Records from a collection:
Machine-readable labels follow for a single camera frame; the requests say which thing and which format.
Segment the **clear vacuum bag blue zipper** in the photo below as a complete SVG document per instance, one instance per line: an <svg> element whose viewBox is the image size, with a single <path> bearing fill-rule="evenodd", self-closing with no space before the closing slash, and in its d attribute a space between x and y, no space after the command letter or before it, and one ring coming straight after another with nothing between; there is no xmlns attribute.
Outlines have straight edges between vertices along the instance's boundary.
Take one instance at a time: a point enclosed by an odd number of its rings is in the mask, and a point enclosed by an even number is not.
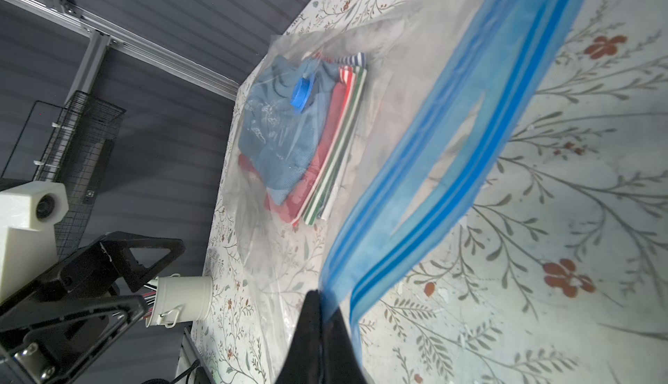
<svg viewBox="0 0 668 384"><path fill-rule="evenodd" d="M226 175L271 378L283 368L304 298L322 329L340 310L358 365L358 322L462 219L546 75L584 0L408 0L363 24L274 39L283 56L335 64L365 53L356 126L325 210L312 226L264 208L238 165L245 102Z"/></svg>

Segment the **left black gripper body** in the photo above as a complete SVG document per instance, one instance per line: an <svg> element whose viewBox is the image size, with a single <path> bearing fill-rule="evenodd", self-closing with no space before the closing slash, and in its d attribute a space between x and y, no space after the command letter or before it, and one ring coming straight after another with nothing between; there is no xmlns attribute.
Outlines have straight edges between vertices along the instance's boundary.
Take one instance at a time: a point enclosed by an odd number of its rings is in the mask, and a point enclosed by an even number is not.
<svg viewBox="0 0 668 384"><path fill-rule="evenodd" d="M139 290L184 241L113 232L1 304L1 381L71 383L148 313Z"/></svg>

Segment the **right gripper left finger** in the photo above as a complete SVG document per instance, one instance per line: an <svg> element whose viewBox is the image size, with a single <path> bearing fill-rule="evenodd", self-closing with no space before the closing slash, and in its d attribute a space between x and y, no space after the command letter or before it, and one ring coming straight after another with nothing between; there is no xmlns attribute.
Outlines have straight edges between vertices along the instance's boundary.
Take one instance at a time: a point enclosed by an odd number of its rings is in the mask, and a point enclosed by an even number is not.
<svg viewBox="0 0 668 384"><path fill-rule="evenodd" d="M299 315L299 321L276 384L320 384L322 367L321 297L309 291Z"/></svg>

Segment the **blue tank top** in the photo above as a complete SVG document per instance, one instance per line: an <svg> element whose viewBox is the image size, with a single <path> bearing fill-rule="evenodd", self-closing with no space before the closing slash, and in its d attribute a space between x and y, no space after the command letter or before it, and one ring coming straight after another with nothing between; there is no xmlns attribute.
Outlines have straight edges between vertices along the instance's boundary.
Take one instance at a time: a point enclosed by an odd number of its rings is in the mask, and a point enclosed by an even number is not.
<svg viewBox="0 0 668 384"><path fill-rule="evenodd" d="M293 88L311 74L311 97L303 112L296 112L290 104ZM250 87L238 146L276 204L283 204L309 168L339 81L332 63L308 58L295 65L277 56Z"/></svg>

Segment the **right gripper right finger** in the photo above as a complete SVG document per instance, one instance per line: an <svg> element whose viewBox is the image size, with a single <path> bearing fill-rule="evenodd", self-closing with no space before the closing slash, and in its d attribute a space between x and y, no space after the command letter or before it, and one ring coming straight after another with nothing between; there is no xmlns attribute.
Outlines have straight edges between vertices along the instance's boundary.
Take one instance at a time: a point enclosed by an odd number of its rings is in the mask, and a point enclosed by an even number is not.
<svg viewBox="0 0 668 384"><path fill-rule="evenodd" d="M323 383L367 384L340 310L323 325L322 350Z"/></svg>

...

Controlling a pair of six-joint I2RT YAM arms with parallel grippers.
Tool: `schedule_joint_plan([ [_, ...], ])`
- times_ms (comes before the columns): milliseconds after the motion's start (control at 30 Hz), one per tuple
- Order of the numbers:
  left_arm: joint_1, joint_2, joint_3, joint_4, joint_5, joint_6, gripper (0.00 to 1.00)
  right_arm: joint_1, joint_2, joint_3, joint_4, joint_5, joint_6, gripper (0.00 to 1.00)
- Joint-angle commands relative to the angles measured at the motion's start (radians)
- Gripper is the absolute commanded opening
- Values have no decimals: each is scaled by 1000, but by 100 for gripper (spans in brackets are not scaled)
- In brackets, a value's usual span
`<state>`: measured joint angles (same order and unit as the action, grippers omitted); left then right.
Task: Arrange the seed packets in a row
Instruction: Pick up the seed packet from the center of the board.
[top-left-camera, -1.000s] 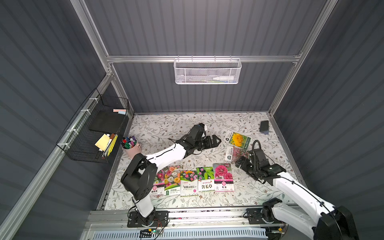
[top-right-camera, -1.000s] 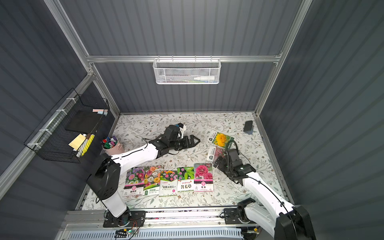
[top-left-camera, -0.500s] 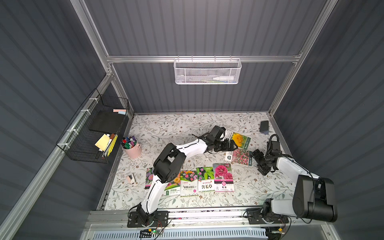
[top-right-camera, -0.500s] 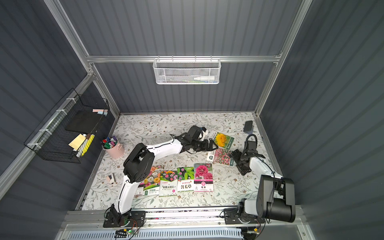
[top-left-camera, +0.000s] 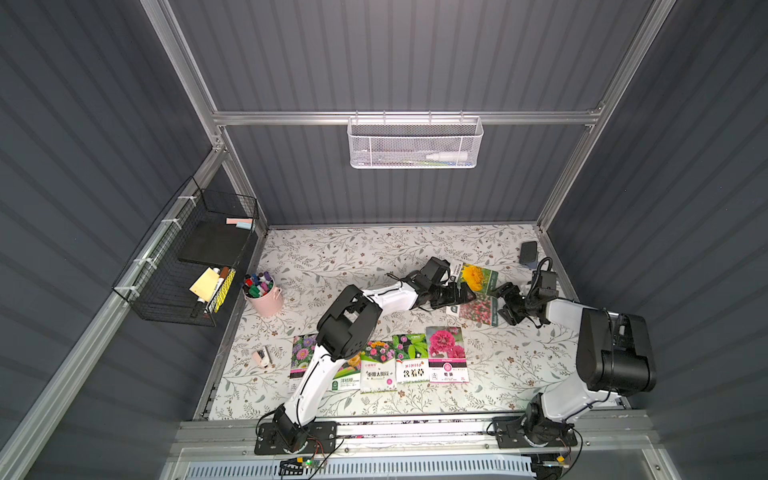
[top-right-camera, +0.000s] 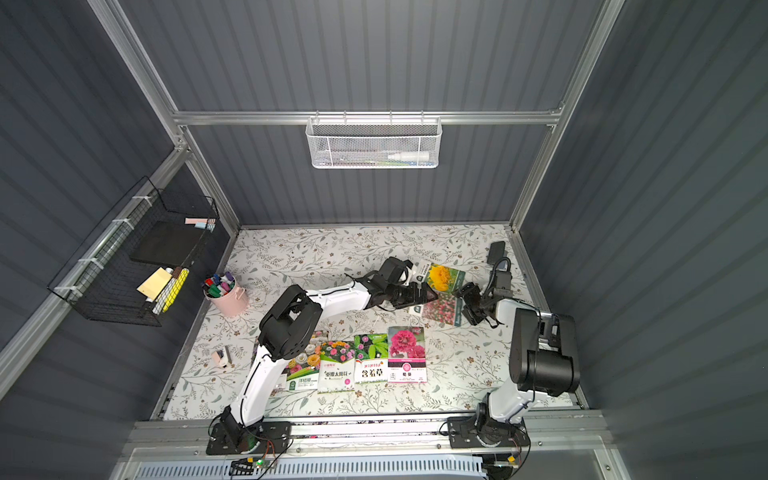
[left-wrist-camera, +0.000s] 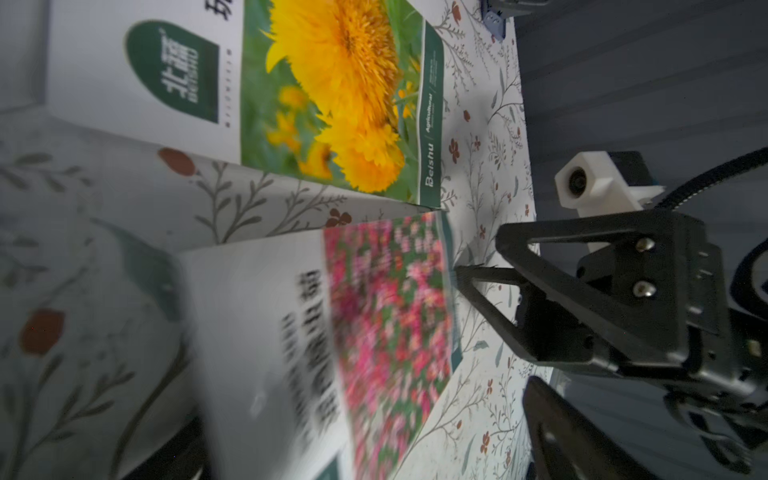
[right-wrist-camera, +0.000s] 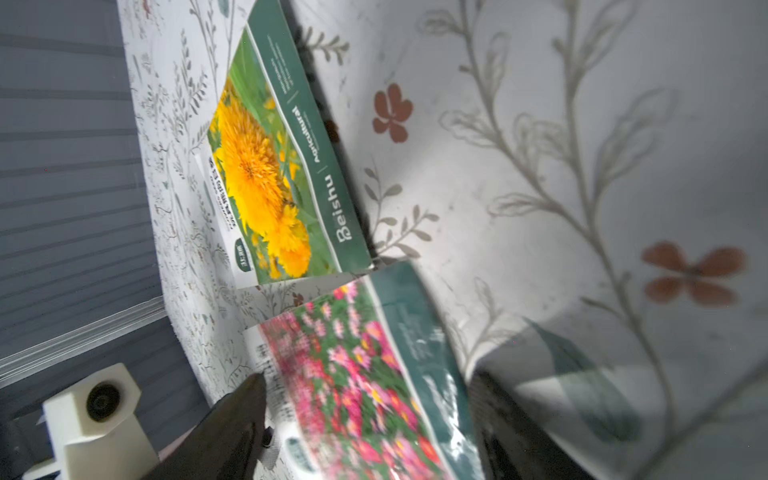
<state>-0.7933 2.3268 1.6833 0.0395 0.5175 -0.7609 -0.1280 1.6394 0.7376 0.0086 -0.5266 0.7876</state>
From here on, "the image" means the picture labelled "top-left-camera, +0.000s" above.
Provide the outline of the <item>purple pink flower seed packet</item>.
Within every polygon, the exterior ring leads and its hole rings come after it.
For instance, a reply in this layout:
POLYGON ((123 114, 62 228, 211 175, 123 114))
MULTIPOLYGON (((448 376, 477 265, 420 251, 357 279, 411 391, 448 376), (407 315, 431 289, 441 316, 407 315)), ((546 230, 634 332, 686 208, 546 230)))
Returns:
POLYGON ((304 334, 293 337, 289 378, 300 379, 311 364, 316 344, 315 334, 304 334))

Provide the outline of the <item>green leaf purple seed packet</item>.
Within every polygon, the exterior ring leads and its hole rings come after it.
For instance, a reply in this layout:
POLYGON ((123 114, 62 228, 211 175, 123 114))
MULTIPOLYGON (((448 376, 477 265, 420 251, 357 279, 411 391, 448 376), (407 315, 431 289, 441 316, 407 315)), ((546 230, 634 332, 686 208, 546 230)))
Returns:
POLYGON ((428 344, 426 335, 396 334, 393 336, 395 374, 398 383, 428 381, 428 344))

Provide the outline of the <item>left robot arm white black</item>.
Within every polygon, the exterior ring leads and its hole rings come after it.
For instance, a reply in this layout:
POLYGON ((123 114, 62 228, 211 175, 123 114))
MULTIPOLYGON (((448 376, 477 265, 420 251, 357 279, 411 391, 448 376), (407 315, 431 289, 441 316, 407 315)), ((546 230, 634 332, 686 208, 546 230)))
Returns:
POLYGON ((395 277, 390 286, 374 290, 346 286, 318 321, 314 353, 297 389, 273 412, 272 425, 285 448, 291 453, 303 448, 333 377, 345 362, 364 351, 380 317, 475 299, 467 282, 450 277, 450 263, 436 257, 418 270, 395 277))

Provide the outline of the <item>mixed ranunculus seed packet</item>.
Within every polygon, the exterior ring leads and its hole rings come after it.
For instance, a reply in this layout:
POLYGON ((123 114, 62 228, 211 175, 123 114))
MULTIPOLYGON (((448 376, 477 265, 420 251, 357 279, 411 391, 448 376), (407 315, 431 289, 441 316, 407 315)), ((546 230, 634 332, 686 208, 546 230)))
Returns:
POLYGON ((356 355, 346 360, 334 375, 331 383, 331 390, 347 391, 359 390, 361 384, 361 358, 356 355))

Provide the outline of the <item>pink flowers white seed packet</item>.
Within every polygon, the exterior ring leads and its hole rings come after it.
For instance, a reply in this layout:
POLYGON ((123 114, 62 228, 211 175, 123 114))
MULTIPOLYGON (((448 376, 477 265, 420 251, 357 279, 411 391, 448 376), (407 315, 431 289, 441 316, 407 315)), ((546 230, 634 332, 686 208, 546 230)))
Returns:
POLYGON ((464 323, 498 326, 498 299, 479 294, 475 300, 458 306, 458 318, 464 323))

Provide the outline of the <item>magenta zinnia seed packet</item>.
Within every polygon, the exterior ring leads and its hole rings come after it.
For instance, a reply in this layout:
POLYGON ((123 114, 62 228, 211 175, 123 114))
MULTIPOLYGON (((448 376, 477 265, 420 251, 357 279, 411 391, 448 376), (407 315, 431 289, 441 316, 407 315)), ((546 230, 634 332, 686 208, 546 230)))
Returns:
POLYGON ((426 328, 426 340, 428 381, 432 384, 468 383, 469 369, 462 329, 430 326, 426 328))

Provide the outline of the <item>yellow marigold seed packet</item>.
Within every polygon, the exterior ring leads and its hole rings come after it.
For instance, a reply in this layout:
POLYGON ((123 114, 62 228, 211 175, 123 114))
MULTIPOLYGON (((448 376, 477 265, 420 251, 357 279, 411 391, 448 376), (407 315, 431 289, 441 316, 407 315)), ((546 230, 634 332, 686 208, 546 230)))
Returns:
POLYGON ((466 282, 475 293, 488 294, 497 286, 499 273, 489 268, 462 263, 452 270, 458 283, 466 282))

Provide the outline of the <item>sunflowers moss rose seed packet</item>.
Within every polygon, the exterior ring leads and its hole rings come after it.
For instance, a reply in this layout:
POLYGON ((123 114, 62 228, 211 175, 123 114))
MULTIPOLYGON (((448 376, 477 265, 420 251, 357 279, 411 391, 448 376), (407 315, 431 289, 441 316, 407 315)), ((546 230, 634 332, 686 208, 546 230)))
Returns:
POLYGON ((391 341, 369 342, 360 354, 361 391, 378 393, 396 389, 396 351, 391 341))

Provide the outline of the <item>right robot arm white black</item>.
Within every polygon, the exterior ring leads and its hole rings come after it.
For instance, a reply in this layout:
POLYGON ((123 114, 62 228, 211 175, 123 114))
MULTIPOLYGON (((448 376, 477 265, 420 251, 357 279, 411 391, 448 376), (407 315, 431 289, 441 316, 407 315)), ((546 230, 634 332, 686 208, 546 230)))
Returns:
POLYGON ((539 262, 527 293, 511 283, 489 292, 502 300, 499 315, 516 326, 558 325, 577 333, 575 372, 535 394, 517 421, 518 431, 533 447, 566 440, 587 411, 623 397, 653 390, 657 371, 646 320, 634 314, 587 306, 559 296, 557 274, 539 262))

**Your objective**
Which lines of the records above contain the word "angles"? Report each one in full.

**Response area**
- Joint-angle commands relative to the angles measured at the motion's start (radians)
`<state>`: measured joint angles (same order and unit as the action, grippers omitted); left then right.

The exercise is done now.